Finding Hunter stretched out on a hammock nearby, Bjornolf explained what he overheard. “All I know is that you had to rescue this family, and from the research I did, I learned that William Wentworth is a multimillionaire with more than a dozen businesses. Some have to do with pharmaceuticals and trying to discover new medicines from plants in the Amazon. He also has other more diversified businesses, including computer technology. What I don’t understand is why they were here in the first place. Dragging two little kids and a wife on a trip to the jungle this close to Christmas?”

“According to family friends, they came here on a special tour—to get a look at the jungle that has made so much money for them.
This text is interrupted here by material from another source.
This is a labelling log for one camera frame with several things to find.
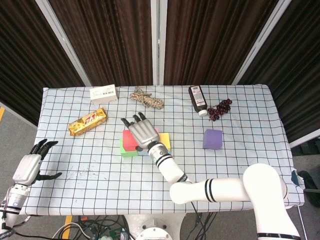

What we were told was that the adventure went bad when their tour guides were murdered and the family was taken hostage. Their lawyer received a ransom message and he was concerned that if he paid the money to the kidnappers, they’d take the payment and kill Wentworth and his family. The lawyer relayed the information to my source, who got in touch with us, knowing we could handle the mission.

“We all believed he brought the family here to prove he wasn’t just a desk jockey. That he could handle the Amazon jungle as well as he did a corporate jungle, but then he found himself way out of his element here. What you overheard blows that theory all to hell. What I’m not clear on is how you came to be here.” Hunter waited for Bjornolf to respond.

“Truth is, it needs to remain a highly kept secret,” Bjornolf said seriously, though he was having the damnedest time keeping a straight face.

Hunter shook his head. “Meara sent you.”

Bjornolf smiled a little. “Yeah, she emphasized that both you and Finn were needed home for Christmas. Good thing I don’t have a sister. Or a mate.”

“Speaking of that…”

Bjornolf wondered where this little talk was going.

“Listen, Bjornolf, I know you don’t do team projects any longer. I know about your team being killed on a mission and you being the lone survivor. I know what that kind of thing can do to a guy, so don’t think I’m unsympathetic. But I could really use your help for a job. Right after we arrived in Bogota, I got a call from Tessa. She said Nathan—you remember the teen you brought home after he’d run away?” Hunter asked.

“Yeah, sure. Good kid. Troubled.”

“Yeah, well he’s working at a Christmas tree farm and smelled a couple of dead wolf bodies. Tessa has our police officers looking into it, but they haven’t found any bodies, and we have more of a problem than that.”